Suppression being the operative word. Not one word was excised by me from a single post in the original thread, not one post has disappeared or been suppressed. It is all there, in its entirety, every post, every last word. How pray tell is that suppression ?

I do grant you that splitting the thread has resulted in you having to read though two threads instead of one and I apologise most humbly if that has been an overly onerous inconvenience for you. Indeed so gutted am I at having so egregiously offended you that I've asked one of my fellow mods to drop a quarter into your mailbox when passing. Use it with care.


----------



## Donna_F (Nov 7, 2005)

Minnewaska said:


> The trouble with gun related threads, is they almost always end up in an argument over gun rights, etc. However, it would seem the simple introduction of protecting oneself while cruising, even if with a gun, is sailing related.


Very true. Discussing the merits (or not) of protecting oneself while cruising is one thing. Debating gun rights is something different and almost never ends without name calling and other forms of disrespect.


----------



## TakeFive (Oct 22, 2009)

The mods got it right IMO.


----------



## Faster (Sep 13, 2005)

Chris and Eric.. see the OTHER SVG thread to continue if you must.

Ron


----------



## SlowButSteady (Feb 17, 2010)

The mods got it right. If nothing else, the relocated content advocates activities that are illegal in many (or most?) of the cruising destinations around the world (or responds to such arguments). I don't think SN really wants to be a platform for propagandizing such illegal (and potentially lethal) activities. IMHO, the mods would have been entirely justified if they had deleted the lot.


----------



## chrisncate (Jan 29, 2010)

Mods got it wrong. You can't save the world from opposing viewpoints, and you can't decide what's politically best for everyone.

I'm out, hint taken.


----------



## SlowButSteady (Feb 17, 2010)

chrisncate said:


> ...
> I'm out, hint taken.


Promises, promises.....


----------



## chrisncate (Jan 29, 2010)

SlowButSteady said:


> Promises, promises.....


Said the guy who _can_ mention guns and his stance on them in this thread via his sig


----------



## sailpower (Jun 28, 2008)

@TDW

You’re a mod so you get to selectively enforce the rules.

You say that you will delete future posts that have the “g” word in them yet you allow SBS to continue to use the word and his “g” message prominently in his signature.

He does it to be provocative and so stirs the pot with every post that he makes yet you allow him to post away while stating that the topic will never have any place here.

It’s your ballgame and you are free to be as hypocritical as you like but how is shilling for “g” control sailing related?


----------



## chrisncate (Jan 29, 2010)

SlowButSteady said:


> Speaking of which, I think it's time to put Chris back on the ignore list. I can only stand to deal with one First-grader (and their tantrums) at a time.


I like the new sig! Thanks for deciding to tone it down and make it less divisive on the forum


----------



## BentSailor (Nov 10, 2010)

sailpower said:


> It's your ballgame and you are free to be as hypocritical as you like but how is shilling for "g" control sailing related?
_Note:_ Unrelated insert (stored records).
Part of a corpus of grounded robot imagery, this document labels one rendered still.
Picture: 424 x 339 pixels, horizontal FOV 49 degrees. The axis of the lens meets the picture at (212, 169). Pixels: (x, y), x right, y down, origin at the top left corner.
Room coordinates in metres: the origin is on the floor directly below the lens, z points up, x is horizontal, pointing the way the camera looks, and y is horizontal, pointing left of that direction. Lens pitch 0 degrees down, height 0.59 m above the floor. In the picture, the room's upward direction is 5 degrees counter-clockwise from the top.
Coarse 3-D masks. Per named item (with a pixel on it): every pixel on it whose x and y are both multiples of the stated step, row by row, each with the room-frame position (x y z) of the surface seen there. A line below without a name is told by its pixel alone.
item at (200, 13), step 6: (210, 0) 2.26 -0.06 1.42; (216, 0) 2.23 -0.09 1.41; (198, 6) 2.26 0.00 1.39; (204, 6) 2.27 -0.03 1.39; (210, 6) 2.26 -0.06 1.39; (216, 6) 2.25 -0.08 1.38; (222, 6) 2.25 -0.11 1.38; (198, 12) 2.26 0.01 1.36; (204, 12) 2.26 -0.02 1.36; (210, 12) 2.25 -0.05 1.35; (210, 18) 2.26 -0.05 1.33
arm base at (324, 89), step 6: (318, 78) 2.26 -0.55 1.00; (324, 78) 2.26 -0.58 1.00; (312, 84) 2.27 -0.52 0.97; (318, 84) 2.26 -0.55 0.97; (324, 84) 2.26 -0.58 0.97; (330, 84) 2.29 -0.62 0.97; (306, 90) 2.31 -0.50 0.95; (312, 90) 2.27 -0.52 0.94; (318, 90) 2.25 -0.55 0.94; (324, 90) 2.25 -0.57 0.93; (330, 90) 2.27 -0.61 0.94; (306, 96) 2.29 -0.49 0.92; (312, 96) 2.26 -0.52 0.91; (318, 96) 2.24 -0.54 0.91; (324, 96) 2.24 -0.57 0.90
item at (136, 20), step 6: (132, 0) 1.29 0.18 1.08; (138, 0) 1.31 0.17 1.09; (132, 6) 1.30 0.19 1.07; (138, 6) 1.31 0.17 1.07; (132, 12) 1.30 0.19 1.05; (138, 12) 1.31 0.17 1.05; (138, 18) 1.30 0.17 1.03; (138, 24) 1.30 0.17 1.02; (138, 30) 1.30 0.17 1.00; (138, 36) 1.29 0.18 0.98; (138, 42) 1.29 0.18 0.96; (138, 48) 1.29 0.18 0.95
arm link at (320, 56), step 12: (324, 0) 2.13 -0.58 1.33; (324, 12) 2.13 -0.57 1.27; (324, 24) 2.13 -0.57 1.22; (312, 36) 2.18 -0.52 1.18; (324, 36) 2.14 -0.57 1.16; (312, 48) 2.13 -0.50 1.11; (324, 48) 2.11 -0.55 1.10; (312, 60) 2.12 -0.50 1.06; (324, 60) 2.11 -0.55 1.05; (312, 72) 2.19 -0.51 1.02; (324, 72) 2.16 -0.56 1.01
It isn't and, from what I can tell, it's dealt with.


----------



## Jeff_H (Feb 26, 2000)

Whatever some of our members believe about the moderator's decision and subsequent action in moving the portion of this thread that discusses guns from this forum to Off-Topic, and whether this should or should not be viewed as censorship, I want to make it clear that this action was reviewed in advance by all of the moderators and we are unanimous that this is the correct action. There has been a long and consistently enforced policy that discussions that include the politics of guns is an off-topic discussion and belongs in Politics/Religion/War/Government. 

As members, you do not see what happens behind the scenes, but as a group, we SailNet moderators are opposed to any form of censorship, except in cases where a post clearly violates the forum rules and/or the member refuses to self-edit thier own material. In decisions like this one, we, as a group, discuss the options and generally, as is the case here, operate by consensus. While Andrew may have been the virtually visible face this action, none the less, it represents an action undertaken with careful consideration by the moderation team. 

So while some of you may view this as censorship, we moderators view this as acting in a manner, which is consistent with proper enforcement of the published forum rules and guidelines. You may not like those rules and guidelines, but we as moderators believe that having such rules are critical to coming as close as we can to uniformly fair and consistent moderation practices for these forums. 

Respectfully,
Jeff


----------



## flandria (Jul 31, 2012)

Jeff H 's observation is well taken.

You have no idea how tedious it is for non-Americans to witness those gun-diatribes!


----------



## sailpower (Jun 28, 2008)

Jeff_H said:


> Whatever some of our members believe about the moderator's decision and subsequent action in moving the portion of this thread that discusses guns to the forum to Off-Topic, and whether this should or should not be viewed as censorship, I want to make it clear that this action was reviewed in advance by all of the moderators and we are unanimous that this is the correct action. There has been a long and consistently enforced policy that discussions that include the politics of guns is an off-topic discussion and belongs in Politics/Religion/War/Government.
> 
> As members you do not see what happens behind the scenes, but as a group, we SailNet moderators are opposed to any form of censorship, except in cases where a post clearly violates the forum rules and the member refuses to self-edit thier own material. In decisions like this one, we, as a group, discuss the options and generally, is the case here, operate by consensus. While Andrew may have been the virtually visible face this action, none the less, it represents an action undertaken with careful consideration by the moderation team.
> 
> ...


I believe that most here want to keep this sailing related and support your running of the board.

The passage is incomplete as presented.